Kanıksanmış bu imtiyazları, hangi ayrıcalıkların fark edildiğini İstanbul Baro Lideri Mehmet Durakoğlu, HDP Diyarbakır Milletvekili Garo Paylan, ilahiyatçı muharrir İhsan Eliaçık, HDP Milletvekili Tayip Temel ve CHP İstanbul Milletvekili Ali Şeker’e sorduk.
‘HAYATIM BOYUNCA ATAERKİNİN BAKIŞ AÇISINA SAHİP OLMADIM’
İstanbul Baro Lideri Mehmet Durakoğlu, Türkiye’deki bayan hakları probleminin aslında erkek sorunu olduğunu belirterek kelamlarına başladı ve bugüne kadar kendisini imtiyazlı hissetmediğini, ataerkil kodlarla hayatı görmediğini tabir etti.
“Hayatım boyunca ataerkinin bakış açısına sahip olmadım ve hiçbir vakit mevzuyu bu türlü değerlendirmedim. Bunu kendim için de övünç sayarım. Hiçbir vakit o imtiyaz içinde olmadım. Zira bu türlü bir ayrıcalık olduğuna inanmadım. Yalnızca şunu söyleyebilirim: Bayan avukat olmak hâlâ çok güç. Bunun bir sorun olması da bizim için utanç vesilesi.

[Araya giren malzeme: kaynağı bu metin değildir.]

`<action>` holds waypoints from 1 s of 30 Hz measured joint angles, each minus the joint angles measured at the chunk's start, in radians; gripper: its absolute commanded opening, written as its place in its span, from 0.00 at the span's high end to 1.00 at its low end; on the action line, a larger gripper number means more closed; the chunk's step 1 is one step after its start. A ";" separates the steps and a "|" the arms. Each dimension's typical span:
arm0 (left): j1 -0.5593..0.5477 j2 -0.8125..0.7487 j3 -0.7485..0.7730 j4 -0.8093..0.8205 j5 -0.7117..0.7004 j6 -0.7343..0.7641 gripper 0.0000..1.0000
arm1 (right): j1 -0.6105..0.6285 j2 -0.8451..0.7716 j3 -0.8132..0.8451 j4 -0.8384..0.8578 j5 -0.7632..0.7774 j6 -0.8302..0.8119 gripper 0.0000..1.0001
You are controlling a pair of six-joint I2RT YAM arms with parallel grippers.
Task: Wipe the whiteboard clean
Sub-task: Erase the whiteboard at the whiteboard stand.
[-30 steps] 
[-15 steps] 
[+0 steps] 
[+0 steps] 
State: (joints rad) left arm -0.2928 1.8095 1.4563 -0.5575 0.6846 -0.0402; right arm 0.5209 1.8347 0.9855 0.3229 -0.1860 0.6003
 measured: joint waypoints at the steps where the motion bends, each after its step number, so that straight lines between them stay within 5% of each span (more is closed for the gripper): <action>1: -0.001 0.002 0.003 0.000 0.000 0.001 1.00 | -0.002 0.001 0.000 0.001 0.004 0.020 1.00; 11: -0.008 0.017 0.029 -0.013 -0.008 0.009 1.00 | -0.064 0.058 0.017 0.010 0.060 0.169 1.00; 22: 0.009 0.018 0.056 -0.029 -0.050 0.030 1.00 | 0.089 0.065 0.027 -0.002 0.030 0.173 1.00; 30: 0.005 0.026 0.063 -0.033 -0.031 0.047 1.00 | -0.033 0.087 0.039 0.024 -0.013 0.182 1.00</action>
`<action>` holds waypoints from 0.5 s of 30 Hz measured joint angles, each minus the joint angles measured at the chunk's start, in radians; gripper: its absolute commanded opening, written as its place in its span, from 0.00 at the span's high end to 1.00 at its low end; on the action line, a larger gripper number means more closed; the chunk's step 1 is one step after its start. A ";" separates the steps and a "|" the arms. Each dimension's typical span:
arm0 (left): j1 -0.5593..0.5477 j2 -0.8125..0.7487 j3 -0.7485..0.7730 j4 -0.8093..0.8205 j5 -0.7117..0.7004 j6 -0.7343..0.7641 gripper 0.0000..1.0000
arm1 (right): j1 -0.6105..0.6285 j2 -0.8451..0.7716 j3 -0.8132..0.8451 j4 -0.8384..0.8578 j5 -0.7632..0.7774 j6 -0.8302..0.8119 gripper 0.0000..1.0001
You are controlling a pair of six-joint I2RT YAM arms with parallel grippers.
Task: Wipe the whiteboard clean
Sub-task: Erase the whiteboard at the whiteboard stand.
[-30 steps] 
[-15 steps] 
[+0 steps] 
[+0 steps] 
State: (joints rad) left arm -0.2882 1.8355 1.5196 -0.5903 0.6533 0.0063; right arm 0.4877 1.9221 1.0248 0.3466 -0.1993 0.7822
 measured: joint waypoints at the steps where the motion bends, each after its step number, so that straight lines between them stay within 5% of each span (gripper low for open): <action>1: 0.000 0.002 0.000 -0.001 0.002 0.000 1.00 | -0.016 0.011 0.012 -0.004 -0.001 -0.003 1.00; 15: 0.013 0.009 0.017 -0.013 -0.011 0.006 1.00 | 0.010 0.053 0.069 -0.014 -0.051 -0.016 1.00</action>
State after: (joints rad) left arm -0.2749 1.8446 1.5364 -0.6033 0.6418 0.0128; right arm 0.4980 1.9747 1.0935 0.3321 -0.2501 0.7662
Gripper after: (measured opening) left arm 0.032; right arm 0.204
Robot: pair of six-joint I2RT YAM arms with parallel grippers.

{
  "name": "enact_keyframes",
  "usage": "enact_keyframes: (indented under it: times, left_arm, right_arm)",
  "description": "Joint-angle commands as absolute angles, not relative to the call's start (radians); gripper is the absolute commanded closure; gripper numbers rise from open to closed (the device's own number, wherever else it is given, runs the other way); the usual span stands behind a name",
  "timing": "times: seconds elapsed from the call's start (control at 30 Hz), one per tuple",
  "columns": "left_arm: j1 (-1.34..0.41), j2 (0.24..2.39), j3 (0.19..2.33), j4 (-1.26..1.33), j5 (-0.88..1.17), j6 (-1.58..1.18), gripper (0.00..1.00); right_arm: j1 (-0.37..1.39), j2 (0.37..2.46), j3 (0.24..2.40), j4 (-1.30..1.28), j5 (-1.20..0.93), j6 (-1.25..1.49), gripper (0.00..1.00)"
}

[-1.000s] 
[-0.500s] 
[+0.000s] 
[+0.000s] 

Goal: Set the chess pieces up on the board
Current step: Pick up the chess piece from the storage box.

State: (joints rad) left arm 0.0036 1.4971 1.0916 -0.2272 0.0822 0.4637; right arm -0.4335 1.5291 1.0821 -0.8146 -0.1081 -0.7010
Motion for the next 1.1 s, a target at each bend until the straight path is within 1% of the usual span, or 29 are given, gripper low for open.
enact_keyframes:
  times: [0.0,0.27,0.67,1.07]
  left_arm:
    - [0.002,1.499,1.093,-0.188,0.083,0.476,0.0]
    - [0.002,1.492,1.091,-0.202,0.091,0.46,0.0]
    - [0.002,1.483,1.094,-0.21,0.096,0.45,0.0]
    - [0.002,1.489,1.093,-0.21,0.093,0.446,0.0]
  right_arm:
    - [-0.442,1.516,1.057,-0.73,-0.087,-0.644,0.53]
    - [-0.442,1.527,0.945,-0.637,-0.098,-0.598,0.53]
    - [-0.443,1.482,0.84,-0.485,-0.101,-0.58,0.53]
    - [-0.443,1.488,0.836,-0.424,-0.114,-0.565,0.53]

Konuştuğumuz, bahsettiğiniz sorgulamayı yapamadığımızın göstergesi.”
“Geriye dönüp baktığımızda, kozmik kabule ulaşmış pek çok hakkın Türkiye’de kullanılamıyor olmasının tek sebebi itiraf etmeliyiz ki erkeklerdir. Bayanların geriye gidiş istikametinde rastgele bir pratiği -bazı ideolojik nedenler dışında- kelam konusu olmamıştır. Ben her erkeğin bayan hakları ile ilgili olarak yapacağı uğraşın çok kıymetli olduğuna inanıyorum. Erkekler yüz yıllara dayanan ve doğal sayılan kimi haklarını sorgulamadığı sürece biz bu sorunu halledemeyeceğiz. Bunu ne değerine olursa olsun yapabilmeliyiz.”
‘1990’LI YILLARDAN SONRA KANIKSADIĞIM AYRIMCILIĞI FARK ETTİM’
HDP Diyarbakır Milletvekili Garo Paylan, “Doğduğumuz konuttan okuduğumuz okula, çalıştığımız fabrikaya bayanlara karşı hepsinde kanıksanmış bir ayrımcılık vardı” diyor. Paylan, kendisinin de bir devir fark etmediği, kanıksadığı şeyler olduğunu şu sözlerle anlatıyor:
“Ben 1990’lı yıllardan sonra daha da doğrusu bayan hareketiyle tanıştıktan sonra ve bilhassa de HDP’ye girdikten sonra daha evvel ne kadar büyük ayrımcılığın içinde olduğumuzu ve tüm bu davranışları kanıksadığımızı fark ettim. Bayan özgürlük uğraşı sayesinde bu farkındalıklarım arttı. Hâlâ da kendimi bu bahiste kâfi görmüyorum. Elimden geldiğince hayatın bize sunduğu ayrıcalıklardan istekli bir halde feragat etmeye çalışıyorum.”
“Erkek dünyaları yaşıyorduk ve o dünyada olağan ki o dünyaya ilişkin lisan hakimiyeti kurulmuş durumdaydı. Ortak bir yaşama geçtikten sonra kullandığımız lisan de, ataerkil yaşama ilişkin davranışlarımız da temizlendi. Birçok erkek bu bahislerde evrim geçiriyor.”
“Erkekler olarak çok daha özgürüz. Örneğin sokağa çıktığımızda, gece bir yere gittiğimizde… Bayanlar kadar otokontrol yapmıyoruz. Hayat ataerkil bir biçimde akmaya devam ediyor. Buna karşın bayanların çağı olduğunu düşünüyorum.”
‘BU BİR SÜREÇ VE ÇOĞUMUZ ÜZERİNDE OLUMLU TESİRLER BIRAKIYOR’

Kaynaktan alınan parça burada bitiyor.